──────── Dataset records ────────
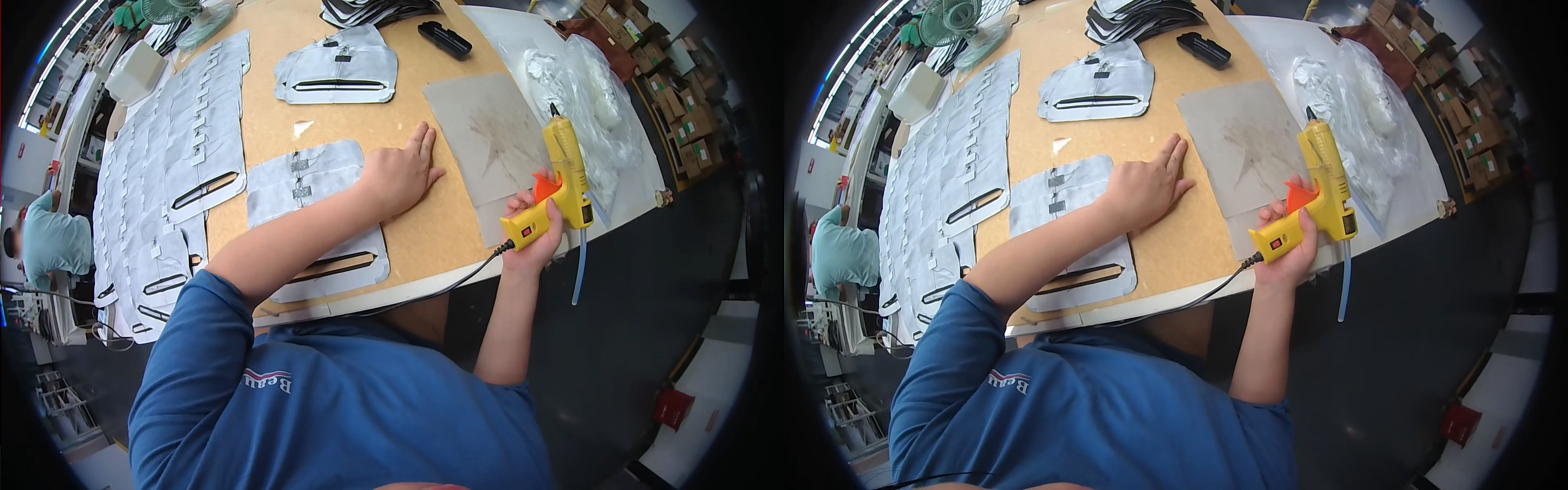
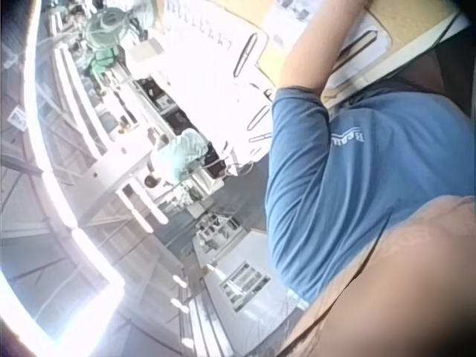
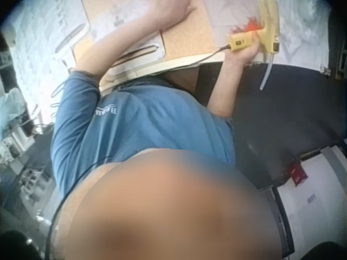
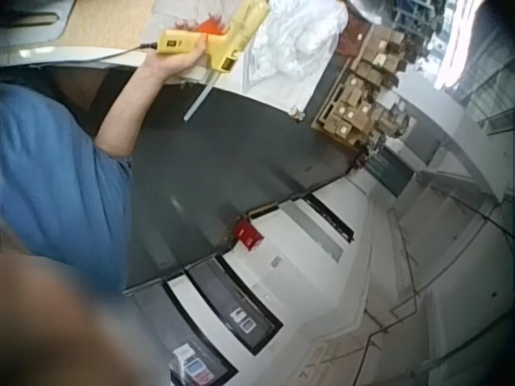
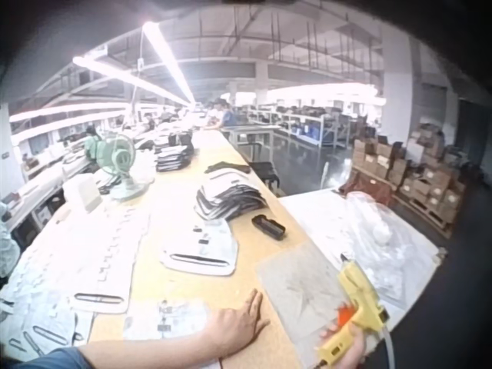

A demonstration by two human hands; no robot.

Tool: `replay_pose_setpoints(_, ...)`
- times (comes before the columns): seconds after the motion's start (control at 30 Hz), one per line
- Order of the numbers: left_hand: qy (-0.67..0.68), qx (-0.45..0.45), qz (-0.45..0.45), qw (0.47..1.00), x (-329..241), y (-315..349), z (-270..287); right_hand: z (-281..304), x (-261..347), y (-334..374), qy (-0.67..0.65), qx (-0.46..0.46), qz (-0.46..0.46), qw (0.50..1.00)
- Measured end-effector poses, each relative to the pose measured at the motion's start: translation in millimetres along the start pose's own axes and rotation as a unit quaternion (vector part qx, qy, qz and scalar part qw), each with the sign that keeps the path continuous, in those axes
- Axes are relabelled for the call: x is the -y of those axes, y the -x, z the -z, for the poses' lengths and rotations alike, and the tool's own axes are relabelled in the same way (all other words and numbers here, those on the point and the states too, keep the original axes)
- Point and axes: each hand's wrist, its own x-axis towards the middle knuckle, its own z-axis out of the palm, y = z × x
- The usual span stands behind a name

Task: Applying adhesive with a glue gun to attach small plastic components onto larger grey fabric panels.

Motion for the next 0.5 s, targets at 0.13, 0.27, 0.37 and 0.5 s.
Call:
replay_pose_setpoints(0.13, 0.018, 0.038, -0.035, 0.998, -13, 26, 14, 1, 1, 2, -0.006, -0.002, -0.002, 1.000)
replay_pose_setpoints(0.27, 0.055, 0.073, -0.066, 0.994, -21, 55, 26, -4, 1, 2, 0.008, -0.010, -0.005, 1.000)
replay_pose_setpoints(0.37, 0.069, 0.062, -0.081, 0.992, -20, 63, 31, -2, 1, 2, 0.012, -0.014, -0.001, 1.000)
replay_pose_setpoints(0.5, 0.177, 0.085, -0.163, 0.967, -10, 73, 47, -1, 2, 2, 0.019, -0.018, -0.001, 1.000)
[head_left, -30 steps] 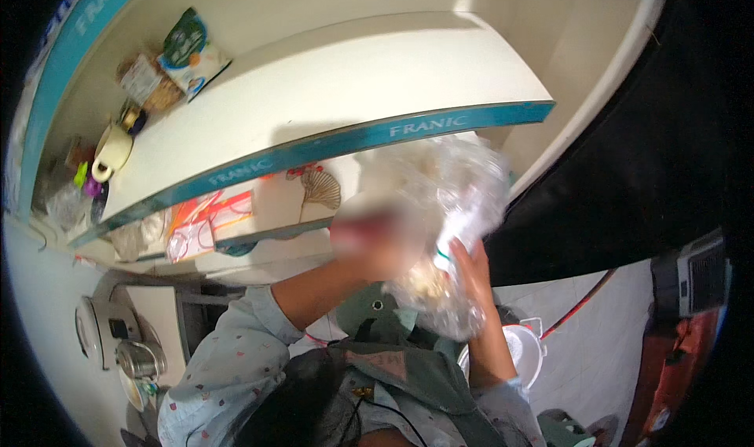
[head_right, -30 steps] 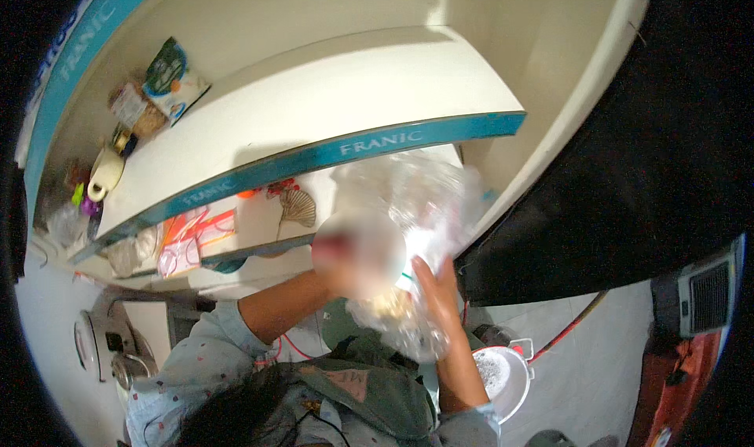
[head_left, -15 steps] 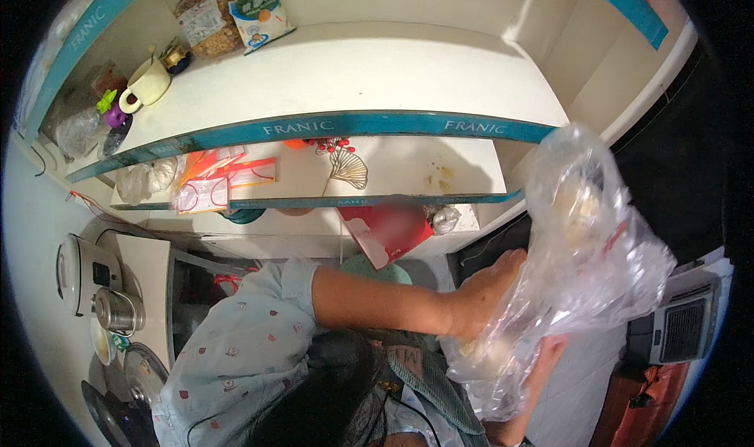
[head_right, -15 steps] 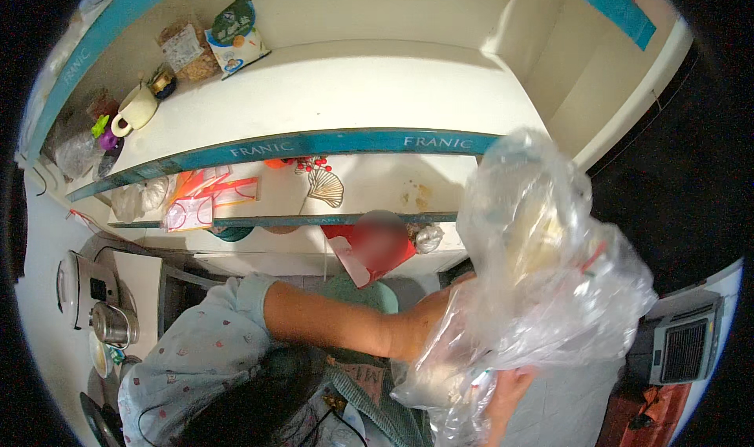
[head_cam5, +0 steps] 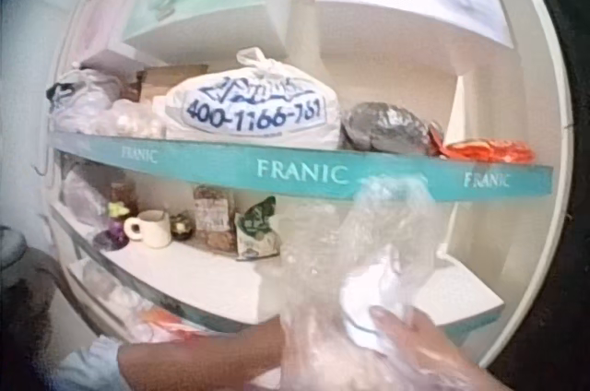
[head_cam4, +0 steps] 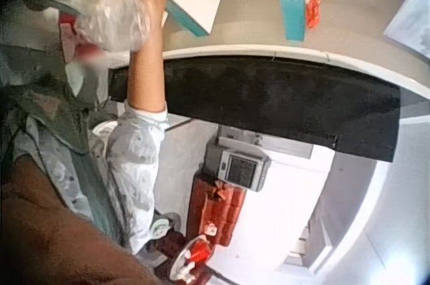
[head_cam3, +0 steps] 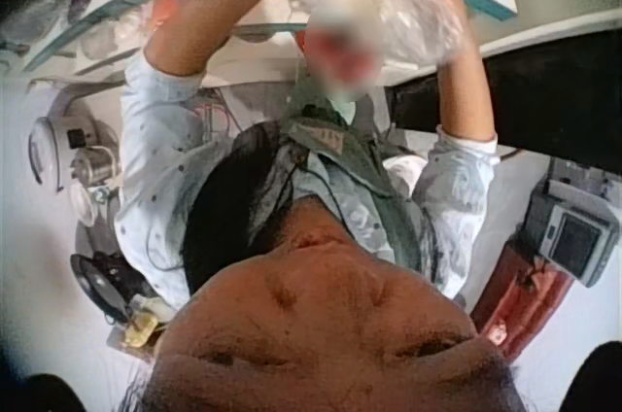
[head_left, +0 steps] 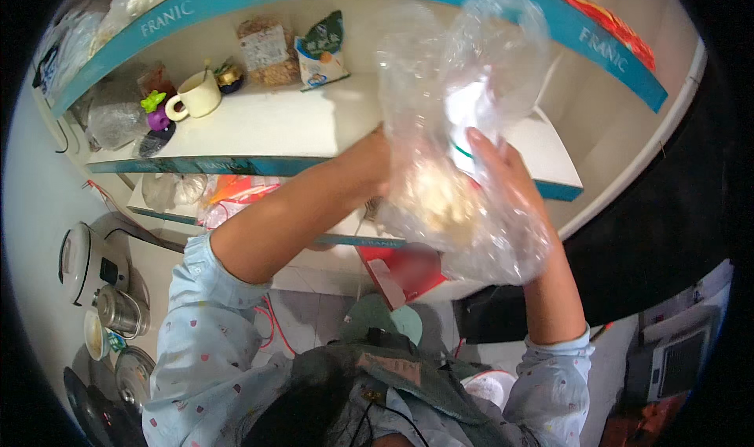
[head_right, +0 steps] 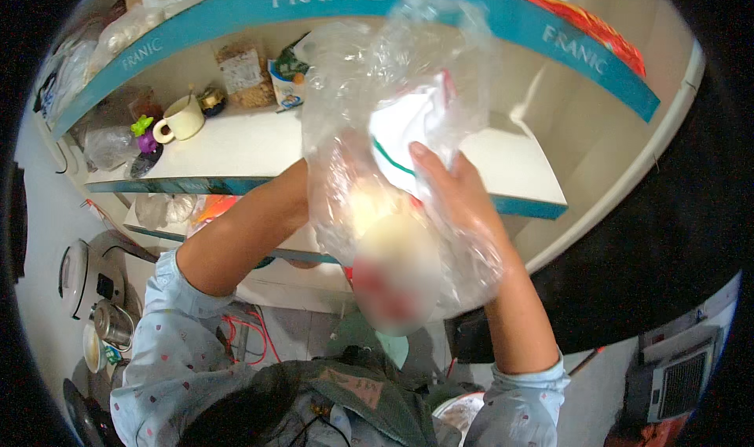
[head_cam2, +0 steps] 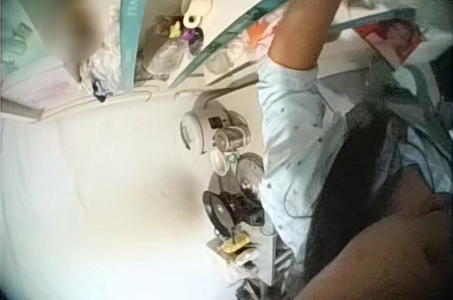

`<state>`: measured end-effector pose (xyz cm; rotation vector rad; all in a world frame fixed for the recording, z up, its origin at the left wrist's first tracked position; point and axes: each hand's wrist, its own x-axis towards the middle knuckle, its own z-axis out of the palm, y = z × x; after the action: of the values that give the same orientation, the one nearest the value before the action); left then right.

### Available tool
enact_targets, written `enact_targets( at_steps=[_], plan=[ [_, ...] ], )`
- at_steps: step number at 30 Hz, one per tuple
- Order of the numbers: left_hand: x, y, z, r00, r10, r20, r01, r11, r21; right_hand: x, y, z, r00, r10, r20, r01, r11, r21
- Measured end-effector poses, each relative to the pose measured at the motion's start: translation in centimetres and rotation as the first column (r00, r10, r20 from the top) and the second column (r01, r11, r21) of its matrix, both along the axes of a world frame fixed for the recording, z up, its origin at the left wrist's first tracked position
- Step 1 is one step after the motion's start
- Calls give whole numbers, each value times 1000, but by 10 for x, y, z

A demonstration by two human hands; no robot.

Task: The person wipes the interior surfaces of a white shelving unit with a cloth, repeatedly dipping the cloth into a bucket of water. They remove and reposition several items including a red box, plastic bags, and a mug to access different areas, then wipe the shelves and side panels.

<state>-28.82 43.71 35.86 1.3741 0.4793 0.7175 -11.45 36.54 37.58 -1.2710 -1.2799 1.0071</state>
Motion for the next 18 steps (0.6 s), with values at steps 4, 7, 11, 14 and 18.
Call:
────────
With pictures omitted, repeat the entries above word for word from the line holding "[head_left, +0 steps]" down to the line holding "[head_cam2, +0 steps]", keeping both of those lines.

Written answer:
[head_left, +0 steps] 
[head_right, +0 steps] 
[head_cam2, +0 steps] 

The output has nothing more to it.